Stage Two: Four months starting from 12 March, when intra-provincial travel was allowed again, and including the Labor Day and Dragon Boat Festival holiday periods. This stage was about rebuilding consumer confidence. Online searches for travel products increased, and the self-driving tourism trend took off. While the government balanced tourism recovery with virus control by capacity restrictions and required pre-booking for attractions, the industry went online to promote sales and inspire consumers through live streaming and “cloud travel” activities. This period also saw the development of new travel products to suit the needs of the “new normal” conditions, including previously outbound-oriented companies pivoting to domestic travel, and travel companies expanding into lifestyle services.

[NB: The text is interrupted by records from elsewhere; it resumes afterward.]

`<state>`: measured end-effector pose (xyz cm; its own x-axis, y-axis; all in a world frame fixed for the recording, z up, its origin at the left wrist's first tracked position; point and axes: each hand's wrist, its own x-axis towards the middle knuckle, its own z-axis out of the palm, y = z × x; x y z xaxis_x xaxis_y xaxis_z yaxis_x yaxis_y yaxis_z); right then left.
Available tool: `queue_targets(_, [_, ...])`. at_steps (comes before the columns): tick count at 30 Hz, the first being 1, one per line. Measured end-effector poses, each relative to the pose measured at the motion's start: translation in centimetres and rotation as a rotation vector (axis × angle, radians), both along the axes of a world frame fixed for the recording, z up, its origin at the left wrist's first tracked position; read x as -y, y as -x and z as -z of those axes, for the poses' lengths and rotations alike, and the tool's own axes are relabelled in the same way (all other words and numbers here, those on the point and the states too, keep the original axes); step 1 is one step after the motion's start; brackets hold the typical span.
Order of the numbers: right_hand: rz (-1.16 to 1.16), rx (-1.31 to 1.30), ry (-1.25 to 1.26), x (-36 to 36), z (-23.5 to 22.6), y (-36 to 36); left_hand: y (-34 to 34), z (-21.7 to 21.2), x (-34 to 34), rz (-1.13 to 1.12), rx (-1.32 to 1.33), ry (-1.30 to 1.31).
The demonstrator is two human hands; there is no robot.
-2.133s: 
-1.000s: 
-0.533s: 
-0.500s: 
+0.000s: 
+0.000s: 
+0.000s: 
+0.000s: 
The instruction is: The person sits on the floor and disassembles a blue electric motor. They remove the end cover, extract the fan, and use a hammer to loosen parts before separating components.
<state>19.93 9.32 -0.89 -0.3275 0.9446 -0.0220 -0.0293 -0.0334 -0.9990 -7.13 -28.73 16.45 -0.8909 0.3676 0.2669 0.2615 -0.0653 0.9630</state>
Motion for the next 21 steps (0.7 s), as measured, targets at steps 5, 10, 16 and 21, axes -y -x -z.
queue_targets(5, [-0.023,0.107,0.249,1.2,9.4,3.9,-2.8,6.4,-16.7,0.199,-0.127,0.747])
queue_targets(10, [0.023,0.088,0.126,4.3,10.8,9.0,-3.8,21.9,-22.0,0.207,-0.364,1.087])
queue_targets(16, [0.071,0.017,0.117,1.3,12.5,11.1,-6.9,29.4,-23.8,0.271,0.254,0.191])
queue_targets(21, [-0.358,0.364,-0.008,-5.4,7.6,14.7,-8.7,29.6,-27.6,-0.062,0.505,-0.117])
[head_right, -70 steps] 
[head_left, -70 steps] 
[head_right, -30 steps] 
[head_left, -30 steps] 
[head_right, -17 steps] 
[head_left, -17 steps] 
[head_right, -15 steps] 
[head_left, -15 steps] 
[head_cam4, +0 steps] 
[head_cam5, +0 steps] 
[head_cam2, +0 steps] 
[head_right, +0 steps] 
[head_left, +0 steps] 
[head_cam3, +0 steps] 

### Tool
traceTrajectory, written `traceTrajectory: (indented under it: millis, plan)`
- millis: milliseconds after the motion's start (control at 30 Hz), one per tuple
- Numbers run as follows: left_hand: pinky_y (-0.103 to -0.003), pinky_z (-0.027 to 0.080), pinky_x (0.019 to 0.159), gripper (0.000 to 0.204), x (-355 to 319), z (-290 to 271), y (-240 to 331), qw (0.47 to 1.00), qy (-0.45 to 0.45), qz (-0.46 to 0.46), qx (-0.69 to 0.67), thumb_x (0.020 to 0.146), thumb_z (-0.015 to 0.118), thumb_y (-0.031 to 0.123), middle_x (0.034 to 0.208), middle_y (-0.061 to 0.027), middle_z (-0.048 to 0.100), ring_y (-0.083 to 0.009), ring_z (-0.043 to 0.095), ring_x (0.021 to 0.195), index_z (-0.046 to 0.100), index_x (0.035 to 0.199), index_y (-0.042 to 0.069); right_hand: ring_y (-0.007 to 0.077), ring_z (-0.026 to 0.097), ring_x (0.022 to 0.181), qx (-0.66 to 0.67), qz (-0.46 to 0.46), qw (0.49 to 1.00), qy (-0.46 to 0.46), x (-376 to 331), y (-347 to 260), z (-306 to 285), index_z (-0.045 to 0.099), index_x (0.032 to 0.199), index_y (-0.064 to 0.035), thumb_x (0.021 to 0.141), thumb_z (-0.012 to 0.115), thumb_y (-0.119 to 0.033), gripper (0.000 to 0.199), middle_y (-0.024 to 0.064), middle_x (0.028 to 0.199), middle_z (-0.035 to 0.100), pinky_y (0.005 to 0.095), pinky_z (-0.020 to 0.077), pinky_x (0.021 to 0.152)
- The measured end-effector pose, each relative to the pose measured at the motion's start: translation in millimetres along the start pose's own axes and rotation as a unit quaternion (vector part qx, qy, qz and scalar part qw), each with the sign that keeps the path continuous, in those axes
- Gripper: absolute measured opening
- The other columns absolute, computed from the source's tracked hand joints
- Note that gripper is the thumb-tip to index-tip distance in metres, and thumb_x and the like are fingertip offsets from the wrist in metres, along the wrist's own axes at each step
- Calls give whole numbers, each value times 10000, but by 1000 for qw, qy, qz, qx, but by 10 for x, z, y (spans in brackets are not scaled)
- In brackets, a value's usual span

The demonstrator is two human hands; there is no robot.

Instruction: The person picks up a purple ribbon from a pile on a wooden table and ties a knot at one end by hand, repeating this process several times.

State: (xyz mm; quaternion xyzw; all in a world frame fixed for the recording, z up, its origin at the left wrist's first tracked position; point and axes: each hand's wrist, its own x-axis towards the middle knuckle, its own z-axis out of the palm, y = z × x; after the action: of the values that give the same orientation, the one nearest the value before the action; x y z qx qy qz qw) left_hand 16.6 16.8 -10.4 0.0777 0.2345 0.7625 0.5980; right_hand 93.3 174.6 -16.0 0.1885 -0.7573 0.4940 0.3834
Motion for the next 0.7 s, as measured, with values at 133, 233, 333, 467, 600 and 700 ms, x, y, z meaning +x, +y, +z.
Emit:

Stage Three: The current stage started with lifting the ban on inter-provincial group travel on 14 July. With marked demand for summer travel, family travel, and business travel, recovery picked up speed. The industry gained confidence, developing and improving products and services to best meet market demands. Local Ministries of Culture and Tourism in places like Dalian and Chongqing provided incentives to local agencies, and promotional discounts brought visitors back to sightseeing attractions, with loosened capacity restrictions.
2. It’s been a very difficult year for China’s travel industry
The continuous news of recovery in China’s domestic tourism market can obscure the reality that it has not been easy at all, even with supportive policies and impressive innovation from within the industry.
The report includes data on income and net profits for the Trip.com Group, Tuniu, Caissa, CYTS, CITIC, and Tongcheng-eLong in Q1 and Q2 2020. They are bleak: Profits were down between 38.5-408.6% in Q1. Tongcheng-eLong was the only agency of the group to make any kind of profit at all in either quarter, and their numbers still show significant year-on-year declines.
Grim financial results in Q1 and Q2 2020 for China’s leading travel agencies: (Top to bottom) Trip.com Group, Tuniu, Tongcheng-eLong, Caissa, CYTS, CITIC
In Q1 2020, Chinese travel sector activity declined by 80%. By the May holiday and Dragon Boat festival, profits had only recovered by around one third. Phase three might look miraculous to travel professionals outside China, but the industry has only managed to return to 60% of its previous employment rate.
3. The travel industry isn’t just selling travel anymore
Facing these conditions, the travel industry has looked to reposition and expand services beyond just travel. The report doesn’t provide concrete examples of this, but here are a few we’ve observed:
– In May, Spring Airlines’ weekly live streaming shows sold food products like duck eggs alongside flights and hotel rooms.
– In July, the Singapore Tourism Board held Chinese live streaming sales promotions of retail items like Dyson hair dryers, snacks, and face masks, packaged in Singapore Tourism-branded gift boxes. Little extras like letters, postcards and toys were included in the packages as a branding exercise.
– In November, Trip.com Group and Starbucks announced a joint promotion program where purchases of Starbucks gift packs come with member benefits from Trip.com Group, and Trip.com Group members are eligible for discounts and vouchers at Starbucks.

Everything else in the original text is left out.